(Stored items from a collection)
== Segment start ==
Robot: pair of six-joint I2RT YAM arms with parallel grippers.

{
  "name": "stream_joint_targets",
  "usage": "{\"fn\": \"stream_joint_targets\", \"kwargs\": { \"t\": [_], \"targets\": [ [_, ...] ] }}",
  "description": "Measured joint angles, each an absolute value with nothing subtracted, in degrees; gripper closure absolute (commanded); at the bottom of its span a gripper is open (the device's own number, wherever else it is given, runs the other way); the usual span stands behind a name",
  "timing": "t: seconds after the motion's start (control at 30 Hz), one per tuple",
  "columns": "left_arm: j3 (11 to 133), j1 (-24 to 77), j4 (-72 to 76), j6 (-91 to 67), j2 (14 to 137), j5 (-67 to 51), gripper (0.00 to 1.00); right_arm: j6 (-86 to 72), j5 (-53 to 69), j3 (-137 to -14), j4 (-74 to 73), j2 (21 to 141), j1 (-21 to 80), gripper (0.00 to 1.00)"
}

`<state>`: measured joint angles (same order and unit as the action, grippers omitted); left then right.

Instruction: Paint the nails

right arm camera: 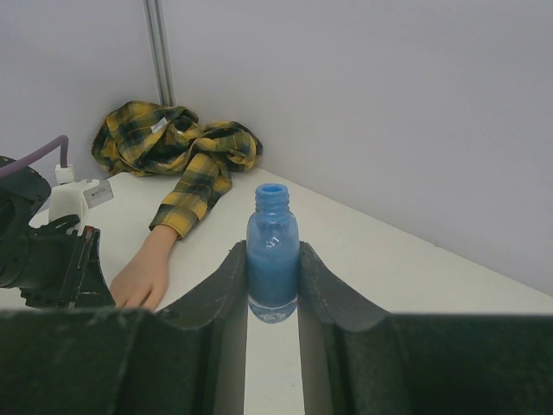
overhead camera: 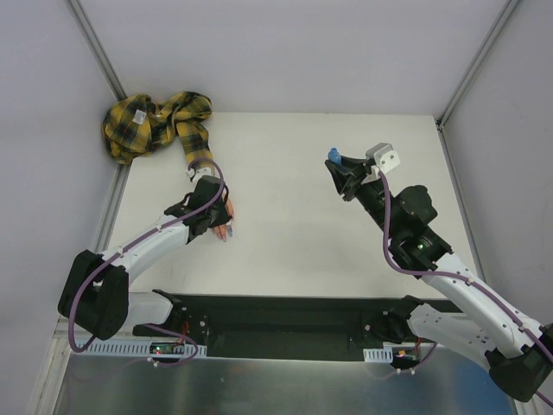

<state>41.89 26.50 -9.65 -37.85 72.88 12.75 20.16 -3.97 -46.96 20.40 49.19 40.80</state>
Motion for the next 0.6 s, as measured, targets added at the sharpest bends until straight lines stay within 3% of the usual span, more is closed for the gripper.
{"fn": "stream_joint_targets", "kwargs": {
  "t": [0.6],
  "targets": [
    [41.7,26.1,-9.8,-37.3,72.8,14.1,1.0,20.2,-3.8,-47.0,20.4,49.2,40.8,1.0]
  ]
}}
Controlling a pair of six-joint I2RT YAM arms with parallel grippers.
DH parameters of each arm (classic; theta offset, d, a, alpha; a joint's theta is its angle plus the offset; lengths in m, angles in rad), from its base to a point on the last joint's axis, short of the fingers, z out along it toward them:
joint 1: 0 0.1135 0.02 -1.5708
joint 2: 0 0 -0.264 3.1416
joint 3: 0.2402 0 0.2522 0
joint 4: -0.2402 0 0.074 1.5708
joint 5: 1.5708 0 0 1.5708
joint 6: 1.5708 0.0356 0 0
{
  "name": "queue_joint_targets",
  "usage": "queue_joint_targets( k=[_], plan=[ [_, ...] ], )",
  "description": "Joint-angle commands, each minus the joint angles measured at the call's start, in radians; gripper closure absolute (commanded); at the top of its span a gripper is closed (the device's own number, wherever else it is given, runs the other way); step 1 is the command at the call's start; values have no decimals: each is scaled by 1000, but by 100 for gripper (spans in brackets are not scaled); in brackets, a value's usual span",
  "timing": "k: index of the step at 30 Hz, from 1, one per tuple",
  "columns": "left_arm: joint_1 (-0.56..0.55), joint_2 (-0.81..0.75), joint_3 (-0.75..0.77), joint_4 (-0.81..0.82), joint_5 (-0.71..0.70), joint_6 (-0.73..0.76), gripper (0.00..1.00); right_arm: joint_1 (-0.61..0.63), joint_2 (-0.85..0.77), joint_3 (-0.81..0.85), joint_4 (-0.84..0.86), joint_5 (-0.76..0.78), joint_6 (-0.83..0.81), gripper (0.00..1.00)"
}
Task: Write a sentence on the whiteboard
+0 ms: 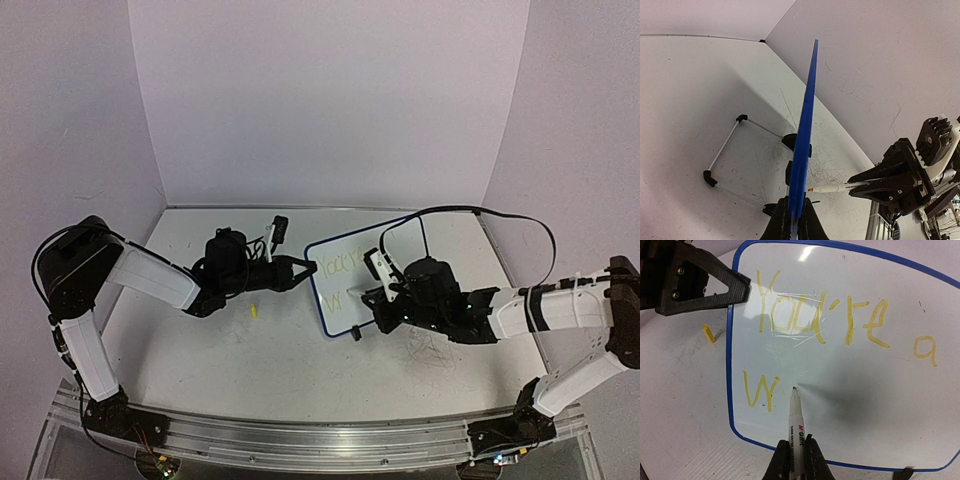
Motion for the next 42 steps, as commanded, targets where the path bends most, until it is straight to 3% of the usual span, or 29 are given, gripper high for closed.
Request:
queue_joint_targets(
  k=[1, 42],
  plan=[
    [8, -10, 27, -30, -31, -27, 100, 4, 9, 36, 21, 35, 8, 100],
    [7, -7, 35, -30, -19, -19, 100, 39, 77, 42, -29, 20, 37, 100]
  ],
)
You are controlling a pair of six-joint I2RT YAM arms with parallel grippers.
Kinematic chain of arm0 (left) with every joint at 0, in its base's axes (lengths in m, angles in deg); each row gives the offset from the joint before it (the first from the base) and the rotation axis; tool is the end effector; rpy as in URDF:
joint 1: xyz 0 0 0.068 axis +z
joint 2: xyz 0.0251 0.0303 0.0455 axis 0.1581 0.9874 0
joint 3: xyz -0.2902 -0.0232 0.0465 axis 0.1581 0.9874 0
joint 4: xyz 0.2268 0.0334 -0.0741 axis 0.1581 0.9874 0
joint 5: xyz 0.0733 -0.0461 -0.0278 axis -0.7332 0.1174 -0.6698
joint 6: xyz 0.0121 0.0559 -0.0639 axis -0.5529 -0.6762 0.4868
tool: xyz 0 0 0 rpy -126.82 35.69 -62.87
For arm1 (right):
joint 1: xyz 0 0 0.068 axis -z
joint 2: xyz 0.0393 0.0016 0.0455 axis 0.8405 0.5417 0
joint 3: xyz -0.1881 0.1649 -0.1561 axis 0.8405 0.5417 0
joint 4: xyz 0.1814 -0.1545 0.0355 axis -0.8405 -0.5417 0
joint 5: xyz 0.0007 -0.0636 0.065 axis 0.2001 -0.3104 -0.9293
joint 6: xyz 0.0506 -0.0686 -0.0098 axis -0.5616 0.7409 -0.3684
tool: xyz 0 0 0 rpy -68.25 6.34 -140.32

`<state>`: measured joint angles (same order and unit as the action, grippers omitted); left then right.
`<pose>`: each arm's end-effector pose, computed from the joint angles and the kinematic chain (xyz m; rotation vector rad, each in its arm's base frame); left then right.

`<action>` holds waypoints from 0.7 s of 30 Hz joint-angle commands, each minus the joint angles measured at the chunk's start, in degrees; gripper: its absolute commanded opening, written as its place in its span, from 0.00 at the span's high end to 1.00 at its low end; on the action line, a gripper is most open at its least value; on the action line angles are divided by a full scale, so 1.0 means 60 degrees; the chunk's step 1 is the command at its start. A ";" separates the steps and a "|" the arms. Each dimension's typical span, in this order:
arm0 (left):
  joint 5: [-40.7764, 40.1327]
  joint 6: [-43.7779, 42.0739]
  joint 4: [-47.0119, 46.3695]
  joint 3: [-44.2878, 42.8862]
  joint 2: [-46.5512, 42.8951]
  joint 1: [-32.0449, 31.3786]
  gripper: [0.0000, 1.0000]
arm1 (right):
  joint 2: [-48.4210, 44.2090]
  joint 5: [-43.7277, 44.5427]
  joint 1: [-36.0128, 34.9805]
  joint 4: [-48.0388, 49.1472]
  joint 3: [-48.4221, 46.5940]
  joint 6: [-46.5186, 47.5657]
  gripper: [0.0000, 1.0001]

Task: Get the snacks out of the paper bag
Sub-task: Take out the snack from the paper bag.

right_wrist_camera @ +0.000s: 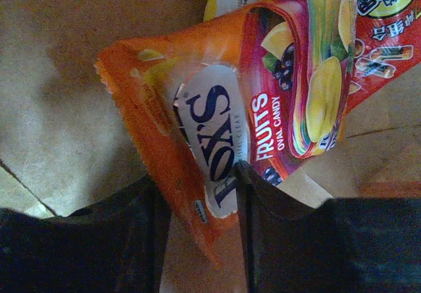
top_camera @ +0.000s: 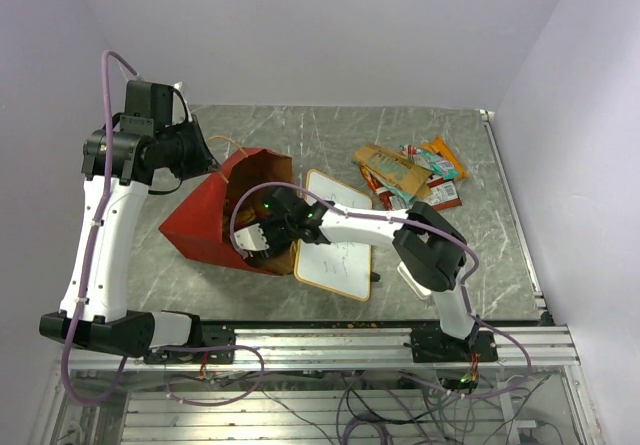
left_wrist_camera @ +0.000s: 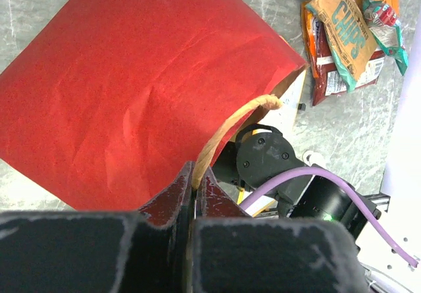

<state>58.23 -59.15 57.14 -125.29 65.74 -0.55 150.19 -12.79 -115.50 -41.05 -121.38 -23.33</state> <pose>0.2198 -0.0496 0.4354 -0.3247 2.3909 -0.5083 0.2260 0.4077 0.1805 -2.1043 1.1421 0.3543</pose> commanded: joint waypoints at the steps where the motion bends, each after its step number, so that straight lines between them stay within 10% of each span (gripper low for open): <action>1: -0.0317 -0.0188 0.0093 -0.0410 0.0028 -0.0060 0.93 | 0.0184 0.0224 0.0041 0.0411 -0.0310 -0.0096 0.63; 10: -0.0342 -0.0175 0.0049 -0.0385 0.0069 -0.0047 0.93 | -0.0868 -0.0436 0.0695 0.0476 -0.0125 -0.0490 1.00; 21: -0.0243 -0.0163 0.0010 -0.0481 0.0203 -0.0042 0.93 | -0.2393 -0.1325 0.1099 0.1147 0.0527 -0.1930 1.00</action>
<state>56.96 -59.52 57.68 -126.55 66.94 -0.55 141.62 -17.18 -108.62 -39.21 -120.75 -30.41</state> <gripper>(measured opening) 0.081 0.007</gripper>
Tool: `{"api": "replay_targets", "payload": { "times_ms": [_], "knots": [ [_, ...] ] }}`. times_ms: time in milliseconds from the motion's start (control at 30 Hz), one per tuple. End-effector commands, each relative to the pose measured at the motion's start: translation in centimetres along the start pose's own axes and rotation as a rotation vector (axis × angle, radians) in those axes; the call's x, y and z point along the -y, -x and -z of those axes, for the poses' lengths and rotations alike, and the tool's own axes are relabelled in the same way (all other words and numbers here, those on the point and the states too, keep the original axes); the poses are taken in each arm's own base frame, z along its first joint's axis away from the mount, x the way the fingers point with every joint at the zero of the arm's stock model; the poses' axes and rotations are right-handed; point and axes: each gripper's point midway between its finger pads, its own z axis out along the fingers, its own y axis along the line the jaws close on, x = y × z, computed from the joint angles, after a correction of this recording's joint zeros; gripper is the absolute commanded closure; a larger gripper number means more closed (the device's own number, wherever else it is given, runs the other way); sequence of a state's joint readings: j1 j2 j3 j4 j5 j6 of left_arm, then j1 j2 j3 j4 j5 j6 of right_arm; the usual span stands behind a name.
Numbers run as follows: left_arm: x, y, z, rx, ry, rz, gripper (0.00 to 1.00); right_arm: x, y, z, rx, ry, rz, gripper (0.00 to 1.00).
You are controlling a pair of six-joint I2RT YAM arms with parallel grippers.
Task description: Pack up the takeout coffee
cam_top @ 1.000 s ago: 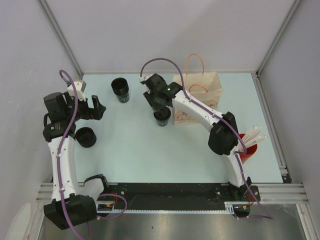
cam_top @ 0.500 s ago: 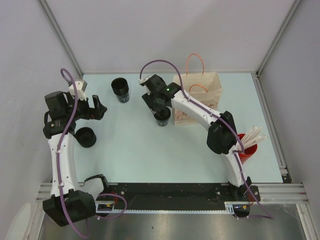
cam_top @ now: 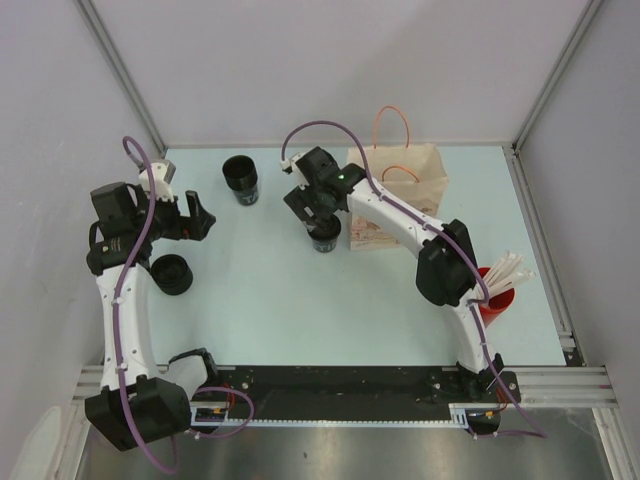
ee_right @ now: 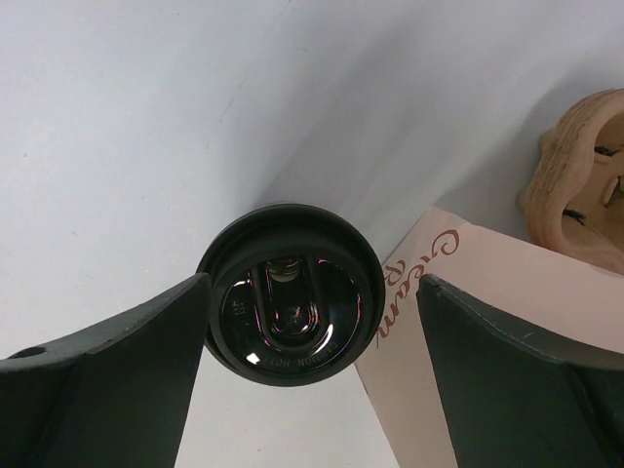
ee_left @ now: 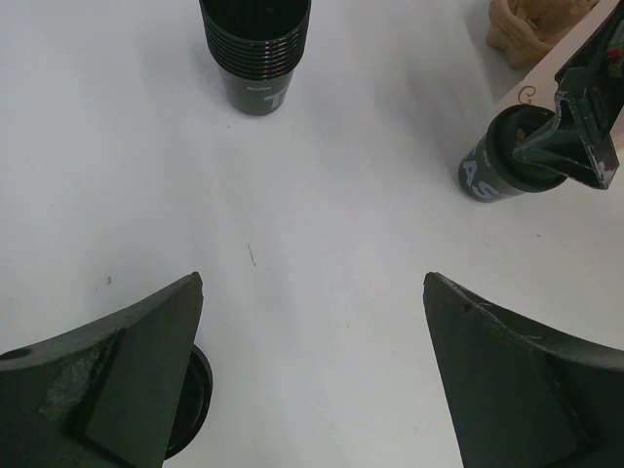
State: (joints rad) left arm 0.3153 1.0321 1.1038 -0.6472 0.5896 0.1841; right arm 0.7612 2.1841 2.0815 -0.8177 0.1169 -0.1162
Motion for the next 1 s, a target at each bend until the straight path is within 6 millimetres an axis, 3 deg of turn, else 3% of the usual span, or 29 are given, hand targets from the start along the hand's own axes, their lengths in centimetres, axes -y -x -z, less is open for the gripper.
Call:
{"api": "replay_targets", "payload": {
  "times_ms": [0, 667, 967],
  "knots": [
    [0.5, 2.1, 1.1, 0.065, -0.009, -0.028, 0.00, -0.1, 0.8, 2.1, 0.028, 0.041, 0.022, 0.11],
    [0.6, 2.0, 1.1, 0.069, -0.008, -0.024, 0.01, -1.7, -2.2, 0.7, -0.081, 0.093, 0.073, 0.17],
    [0.8, 2.1, 1.2, 0.073, -0.012, -0.028, 0.01, -2.1, -3.0, 0.4, -0.106, 0.112, 0.086, 0.27]
  ]
}}
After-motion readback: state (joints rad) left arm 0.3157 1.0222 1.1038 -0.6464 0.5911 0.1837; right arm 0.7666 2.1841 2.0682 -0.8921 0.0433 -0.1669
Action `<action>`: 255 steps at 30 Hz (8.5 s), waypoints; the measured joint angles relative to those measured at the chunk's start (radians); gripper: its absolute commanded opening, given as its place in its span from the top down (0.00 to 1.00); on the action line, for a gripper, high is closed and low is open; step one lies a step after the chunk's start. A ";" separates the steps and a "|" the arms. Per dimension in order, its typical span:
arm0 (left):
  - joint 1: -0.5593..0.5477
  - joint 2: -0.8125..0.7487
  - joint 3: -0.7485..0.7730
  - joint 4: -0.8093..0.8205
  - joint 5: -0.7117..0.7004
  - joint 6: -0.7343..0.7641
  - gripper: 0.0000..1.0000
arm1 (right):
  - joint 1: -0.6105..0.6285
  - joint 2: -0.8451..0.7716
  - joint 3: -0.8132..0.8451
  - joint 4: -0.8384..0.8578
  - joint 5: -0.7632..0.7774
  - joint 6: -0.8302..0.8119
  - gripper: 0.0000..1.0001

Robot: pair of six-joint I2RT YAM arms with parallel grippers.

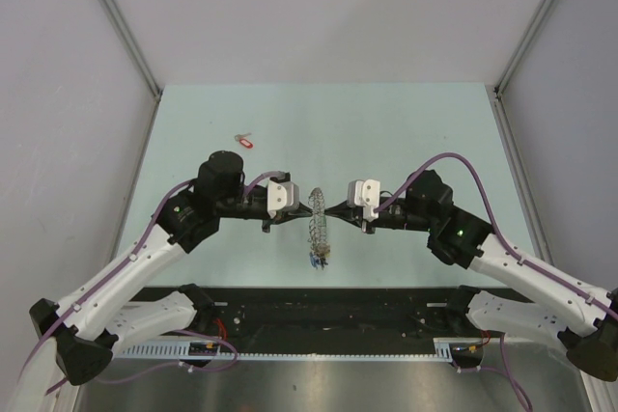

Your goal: Put the keys on the keyring

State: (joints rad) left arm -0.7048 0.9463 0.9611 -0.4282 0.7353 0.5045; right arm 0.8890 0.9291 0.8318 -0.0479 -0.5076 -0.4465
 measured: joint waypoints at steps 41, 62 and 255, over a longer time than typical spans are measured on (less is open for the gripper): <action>0.000 0.003 0.000 0.000 0.002 -0.007 1.00 | 0.011 -0.029 0.000 0.001 0.007 0.009 1.00; 0.000 0.003 0.000 0.000 0.004 -0.007 0.99 | 0.011 -0.017 0.000 0.024 0.006 0.009 1.00; -0.002 0.011 -0.032 0.067 -0.108 -0.088 1.00 | 0.011 -0.009 0.000 0.026 0.029 0.034 1.00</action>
State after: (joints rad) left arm -0.7067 0.9573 0.9291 -0.3611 0.6273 0.4164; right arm 0.9005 0.9199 0.8318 -0.0223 -0.4782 -0.4122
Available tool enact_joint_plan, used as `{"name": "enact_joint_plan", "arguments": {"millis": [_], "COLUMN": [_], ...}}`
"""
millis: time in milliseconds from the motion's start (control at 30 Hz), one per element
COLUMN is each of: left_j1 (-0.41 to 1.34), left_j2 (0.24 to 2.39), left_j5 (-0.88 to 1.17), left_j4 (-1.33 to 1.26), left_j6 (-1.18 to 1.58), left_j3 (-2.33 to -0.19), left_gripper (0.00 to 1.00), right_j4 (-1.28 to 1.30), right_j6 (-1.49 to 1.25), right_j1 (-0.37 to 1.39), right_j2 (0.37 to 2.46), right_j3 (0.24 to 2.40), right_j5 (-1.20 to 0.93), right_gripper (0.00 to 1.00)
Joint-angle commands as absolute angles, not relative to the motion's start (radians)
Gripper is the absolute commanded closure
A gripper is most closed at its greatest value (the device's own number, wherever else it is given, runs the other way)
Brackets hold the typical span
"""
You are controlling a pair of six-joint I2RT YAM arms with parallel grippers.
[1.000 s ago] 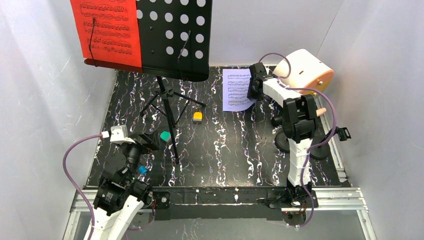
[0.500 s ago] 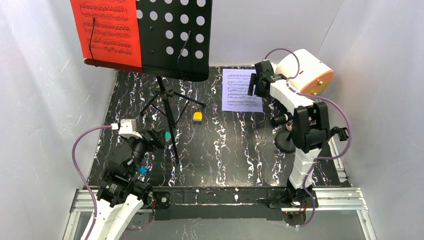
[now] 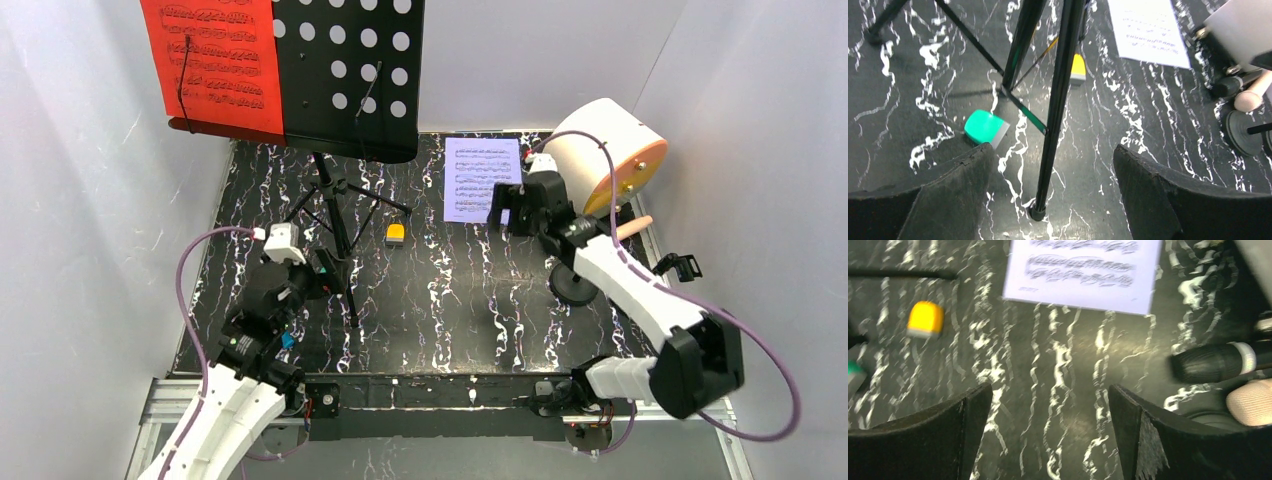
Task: Pack up the instrument practice props
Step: Place the sheet music at the center of the board, then adjust the music stand at the center of the board.
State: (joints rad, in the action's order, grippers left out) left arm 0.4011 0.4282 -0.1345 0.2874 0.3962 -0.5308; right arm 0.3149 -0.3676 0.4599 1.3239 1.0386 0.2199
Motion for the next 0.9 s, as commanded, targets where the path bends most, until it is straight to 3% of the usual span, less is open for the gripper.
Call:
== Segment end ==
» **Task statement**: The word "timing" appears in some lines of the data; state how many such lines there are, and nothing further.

» **Answer space**: 2